He won a place on MY avoid-list for his History of Jazz series, in which he fell for the stupid old-school definition of jazz as expressed by Wynton Marsalis, whom Burns bought-into as the end-all and be-all of "real" jazz authorities. What a wanker.
Louis Armstrong defined jazz as strictly Dixieland -- Louis thought that Bird and Coltrane and straight-ahead jazz and hard bebop wasn't jazz at all -- just like asshat Wynton thinks electric-fusion jazz ala Eddie Harris, Pat Metheny, Miles Davis (in his later years) and Steps Ahead (Brecker Bros./Michael's Brecker's supreme work on the Electronic Wind Instrument, or EWI, etc.) isn't jazz at all because the instruments are electronic and there is a touch of rock cross-over in the mix. The Old School wankers like Wynton have DECLARED IT SO, and Ken Burns made them the end-all and be-all of authoritative figures.

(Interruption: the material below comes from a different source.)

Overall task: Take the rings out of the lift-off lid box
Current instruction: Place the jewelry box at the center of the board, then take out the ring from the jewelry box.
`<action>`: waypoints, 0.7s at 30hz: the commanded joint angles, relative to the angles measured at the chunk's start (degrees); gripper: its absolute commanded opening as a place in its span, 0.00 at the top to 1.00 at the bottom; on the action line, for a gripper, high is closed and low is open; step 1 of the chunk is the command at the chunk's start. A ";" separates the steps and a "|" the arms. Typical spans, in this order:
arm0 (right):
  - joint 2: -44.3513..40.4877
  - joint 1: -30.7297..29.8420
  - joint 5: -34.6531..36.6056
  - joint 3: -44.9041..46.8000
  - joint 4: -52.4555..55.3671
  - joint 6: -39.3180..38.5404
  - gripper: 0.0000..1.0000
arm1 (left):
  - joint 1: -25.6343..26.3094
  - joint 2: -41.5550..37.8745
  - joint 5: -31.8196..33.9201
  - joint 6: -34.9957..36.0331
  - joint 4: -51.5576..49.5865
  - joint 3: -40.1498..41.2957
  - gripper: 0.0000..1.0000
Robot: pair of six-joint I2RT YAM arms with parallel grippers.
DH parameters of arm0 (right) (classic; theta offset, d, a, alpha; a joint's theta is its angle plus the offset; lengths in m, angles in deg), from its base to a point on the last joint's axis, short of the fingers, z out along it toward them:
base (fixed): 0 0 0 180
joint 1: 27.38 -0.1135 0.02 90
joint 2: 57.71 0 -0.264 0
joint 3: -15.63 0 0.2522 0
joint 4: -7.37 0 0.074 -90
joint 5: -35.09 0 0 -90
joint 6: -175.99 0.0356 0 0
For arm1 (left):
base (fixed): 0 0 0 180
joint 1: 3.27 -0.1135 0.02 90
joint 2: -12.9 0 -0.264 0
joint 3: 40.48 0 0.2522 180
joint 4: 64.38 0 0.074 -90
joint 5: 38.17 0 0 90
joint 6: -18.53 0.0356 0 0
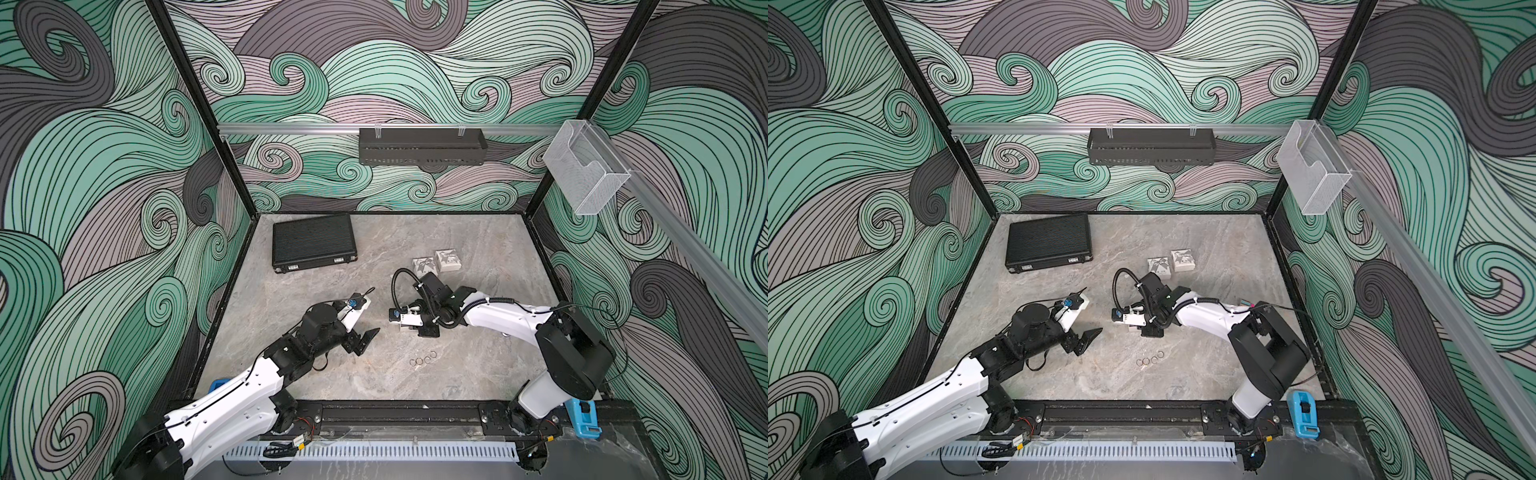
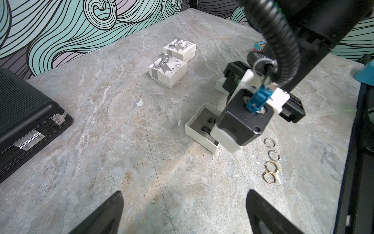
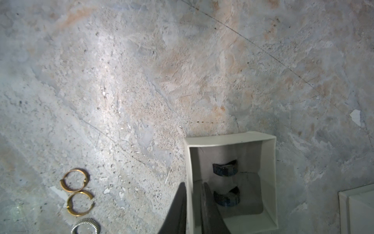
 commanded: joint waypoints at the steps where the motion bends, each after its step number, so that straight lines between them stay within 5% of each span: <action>1: 0.18 0.27 -0.12 -0.52 0.79 -0.90 0.73 | 0.36 0.00 0.58 0.03 1.24 -0.13 0.05; 7: -9.73 0.27 -1.29 -2.17 2.33 5.22 0.50 | 0.36 0.05 0.66 1.29 1.96 -0.82 0.05; 8: -12.23 0.28 -1.07 -1.80 1.46 7.55 0.37 | 0.36 0.32 0.81 1.43 2.33 -1.12 0.05; 9: -15.09 0.21 -0.52 -1.40 0.39 10.96 0.02 | 0.36 0.99 1.12 1.61 2.65 -1.49 0.03; 15: -21.76 0.57 12.86 -4.24 3.32 46.52 0.00 | 0.20 10.64 4.56 0.58 2.53 -5.94 0.01; 21: -16.07 -0.33 11.39 -5.20 11.33 60.84 0.00 | -0.25 24.01 1.00 -0.32 4.53 -11.77 0.01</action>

So interesting, good, adventurous electric jazz, a fusion of jazz forms and rock, is all but DEAD in American radio, and taken over by bland, insulting, but palatable Metamucil "smooth jazz" because stubborn old farts like Marsalis their old-school narrow-minded crap of insisting that it's either Straight Ahead Bop or Nothing at All.

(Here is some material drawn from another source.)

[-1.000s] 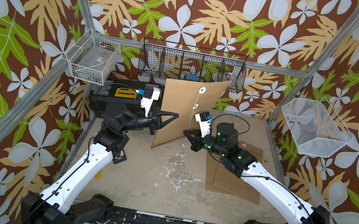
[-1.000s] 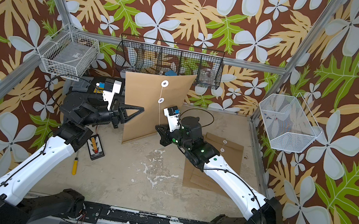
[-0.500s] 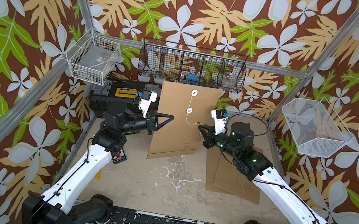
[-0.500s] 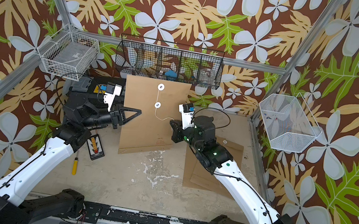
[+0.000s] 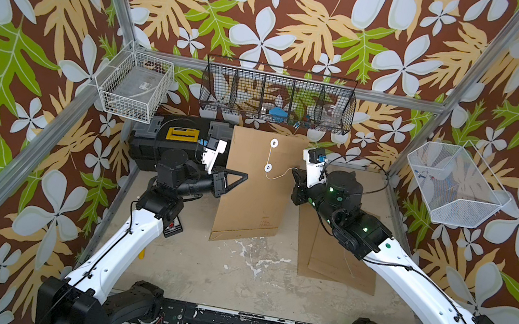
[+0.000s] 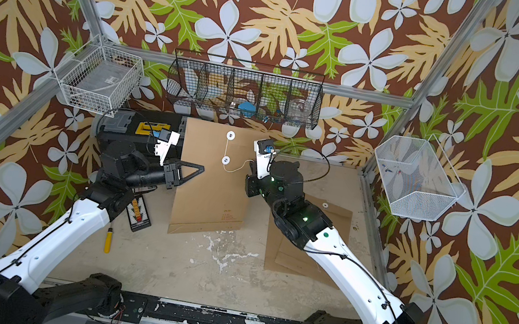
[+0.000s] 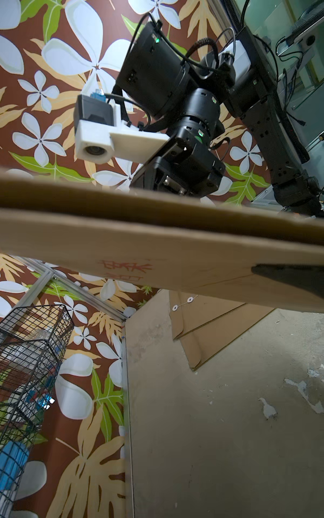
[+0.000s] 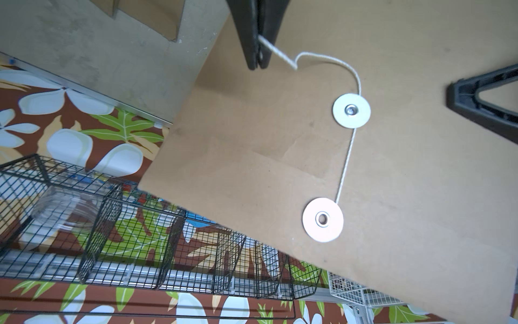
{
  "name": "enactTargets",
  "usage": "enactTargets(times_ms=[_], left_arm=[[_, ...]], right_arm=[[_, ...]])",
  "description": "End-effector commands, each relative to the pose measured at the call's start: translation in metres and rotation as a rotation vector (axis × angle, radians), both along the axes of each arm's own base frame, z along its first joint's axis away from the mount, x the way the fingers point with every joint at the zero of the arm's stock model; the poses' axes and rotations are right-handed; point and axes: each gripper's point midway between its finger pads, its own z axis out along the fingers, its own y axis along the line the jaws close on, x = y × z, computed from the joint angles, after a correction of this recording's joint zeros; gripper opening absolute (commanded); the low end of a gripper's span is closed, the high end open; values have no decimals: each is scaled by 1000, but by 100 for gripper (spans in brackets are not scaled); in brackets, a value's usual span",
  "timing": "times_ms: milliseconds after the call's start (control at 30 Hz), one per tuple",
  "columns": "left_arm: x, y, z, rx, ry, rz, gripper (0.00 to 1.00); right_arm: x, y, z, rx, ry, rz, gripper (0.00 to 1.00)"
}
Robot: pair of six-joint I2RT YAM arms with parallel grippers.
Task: Close the mouth of the file bag
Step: Close the file bag.
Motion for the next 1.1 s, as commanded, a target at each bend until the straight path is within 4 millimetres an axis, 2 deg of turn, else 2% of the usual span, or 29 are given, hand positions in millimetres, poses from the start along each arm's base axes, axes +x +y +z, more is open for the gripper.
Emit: enactTargets(times_ms=[0,100,500,767,1067], left_arm=[[-3,0,10,-27,-18,-12,0],[-5,-1,10,-33,-12,-25,0],[-15,-2,9,-82,13,-57,0],[-20,-2,-16,-74,67,-66,0],[-24,-3,-28,-72,92,-73,0]], right_arm=[[9,-13,4,-64,-47,-89,0],[12,-17,11,-67,-74,-111,0],[24,-20,21,-107,-131,-168,0],[32,-12,24,-113,-141,-162,0],[36,0,23,-107,-126,-128,0]])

And Ken Burns VALIDATED that, thereby enabling the languishing of a truly great and genuinely AMERICAN music form. Ken Burns and Wynton Marsalis can both go jump in the lake, the big phony-baloney racists.

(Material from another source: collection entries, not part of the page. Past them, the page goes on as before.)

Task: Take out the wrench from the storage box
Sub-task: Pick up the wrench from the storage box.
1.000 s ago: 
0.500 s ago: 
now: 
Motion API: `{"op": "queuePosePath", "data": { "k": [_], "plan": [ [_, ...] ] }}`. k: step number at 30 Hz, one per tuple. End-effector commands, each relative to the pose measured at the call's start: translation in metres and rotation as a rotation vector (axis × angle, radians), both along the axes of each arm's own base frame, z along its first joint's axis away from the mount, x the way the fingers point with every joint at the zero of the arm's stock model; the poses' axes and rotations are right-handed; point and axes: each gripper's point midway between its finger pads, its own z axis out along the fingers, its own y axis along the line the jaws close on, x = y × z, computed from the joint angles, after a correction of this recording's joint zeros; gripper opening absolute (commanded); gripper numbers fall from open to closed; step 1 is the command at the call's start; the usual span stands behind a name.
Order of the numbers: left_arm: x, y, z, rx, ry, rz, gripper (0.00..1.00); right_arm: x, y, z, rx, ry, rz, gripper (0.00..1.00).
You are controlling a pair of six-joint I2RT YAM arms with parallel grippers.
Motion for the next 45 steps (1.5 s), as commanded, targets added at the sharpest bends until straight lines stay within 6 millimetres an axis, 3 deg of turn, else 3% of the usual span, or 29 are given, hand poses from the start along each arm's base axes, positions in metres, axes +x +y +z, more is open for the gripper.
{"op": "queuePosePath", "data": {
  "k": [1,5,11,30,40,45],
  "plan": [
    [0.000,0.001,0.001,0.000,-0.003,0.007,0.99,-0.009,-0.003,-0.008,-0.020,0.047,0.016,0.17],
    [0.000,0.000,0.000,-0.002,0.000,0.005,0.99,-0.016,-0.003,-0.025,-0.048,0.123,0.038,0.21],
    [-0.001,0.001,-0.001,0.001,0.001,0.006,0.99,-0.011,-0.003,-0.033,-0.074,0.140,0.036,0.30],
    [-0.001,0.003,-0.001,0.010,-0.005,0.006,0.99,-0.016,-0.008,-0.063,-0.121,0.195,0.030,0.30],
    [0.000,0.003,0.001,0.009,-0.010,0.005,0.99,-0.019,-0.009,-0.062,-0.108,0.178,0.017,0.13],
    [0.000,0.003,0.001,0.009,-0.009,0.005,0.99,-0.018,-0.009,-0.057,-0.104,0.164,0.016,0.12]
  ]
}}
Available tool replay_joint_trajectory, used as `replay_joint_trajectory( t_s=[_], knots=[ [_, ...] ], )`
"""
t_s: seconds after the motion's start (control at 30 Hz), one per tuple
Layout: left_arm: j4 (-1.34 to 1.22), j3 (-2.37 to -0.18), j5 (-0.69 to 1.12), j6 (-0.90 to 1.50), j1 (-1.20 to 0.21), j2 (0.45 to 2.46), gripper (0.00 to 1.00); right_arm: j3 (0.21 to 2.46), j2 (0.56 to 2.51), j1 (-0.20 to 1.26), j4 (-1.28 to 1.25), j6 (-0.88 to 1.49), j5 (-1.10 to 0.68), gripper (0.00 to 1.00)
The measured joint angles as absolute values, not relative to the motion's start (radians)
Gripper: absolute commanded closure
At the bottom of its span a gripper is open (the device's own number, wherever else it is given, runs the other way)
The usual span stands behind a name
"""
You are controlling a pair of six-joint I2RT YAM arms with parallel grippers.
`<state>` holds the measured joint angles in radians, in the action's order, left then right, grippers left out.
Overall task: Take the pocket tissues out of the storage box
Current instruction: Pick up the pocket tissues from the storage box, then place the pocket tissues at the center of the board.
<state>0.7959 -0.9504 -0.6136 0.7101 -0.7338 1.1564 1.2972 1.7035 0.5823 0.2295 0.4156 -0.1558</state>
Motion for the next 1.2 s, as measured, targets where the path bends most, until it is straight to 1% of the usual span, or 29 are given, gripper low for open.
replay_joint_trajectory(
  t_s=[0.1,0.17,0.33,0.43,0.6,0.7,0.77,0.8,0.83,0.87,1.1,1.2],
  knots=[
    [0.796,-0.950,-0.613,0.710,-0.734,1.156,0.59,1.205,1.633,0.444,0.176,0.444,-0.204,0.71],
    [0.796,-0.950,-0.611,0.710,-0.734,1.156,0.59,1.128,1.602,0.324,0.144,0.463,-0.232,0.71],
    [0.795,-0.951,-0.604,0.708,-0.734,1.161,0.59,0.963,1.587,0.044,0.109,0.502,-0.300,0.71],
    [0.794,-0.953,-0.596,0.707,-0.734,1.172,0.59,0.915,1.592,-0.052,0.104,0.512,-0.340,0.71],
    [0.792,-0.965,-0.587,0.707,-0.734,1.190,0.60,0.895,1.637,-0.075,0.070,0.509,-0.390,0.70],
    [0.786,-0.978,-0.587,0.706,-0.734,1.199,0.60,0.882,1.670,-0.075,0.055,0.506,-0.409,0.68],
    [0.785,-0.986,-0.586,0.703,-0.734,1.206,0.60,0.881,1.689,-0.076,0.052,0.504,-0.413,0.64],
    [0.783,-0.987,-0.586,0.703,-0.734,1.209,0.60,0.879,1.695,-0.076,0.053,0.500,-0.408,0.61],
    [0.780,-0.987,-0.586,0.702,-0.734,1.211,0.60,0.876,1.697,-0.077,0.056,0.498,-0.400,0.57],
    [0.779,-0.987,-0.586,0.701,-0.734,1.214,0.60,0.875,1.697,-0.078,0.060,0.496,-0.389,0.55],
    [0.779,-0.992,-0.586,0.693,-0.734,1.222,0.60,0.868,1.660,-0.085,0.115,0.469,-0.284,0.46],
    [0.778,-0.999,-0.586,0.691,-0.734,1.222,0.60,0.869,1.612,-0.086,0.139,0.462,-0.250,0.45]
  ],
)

I just finished watching the Jazz series, and to tell the truth enjoyed it. Of course, it had typical Burns bias, but I liked the old footage and listening to the tunes.
It was kind of interesting to go through the history. My first exposure to jazz from a musician friend was Song X.
Ornette is not for the uninitiated.
I truly enjoyed Burns' Civil War, but the Baseball one sent me to the showers. When trying to enjoy videos of old time baseball players one, I think, can only tolerate only so much gratuitous bludgeoning about historical race issues that have been corrected (nay overcompensated for IMO) already.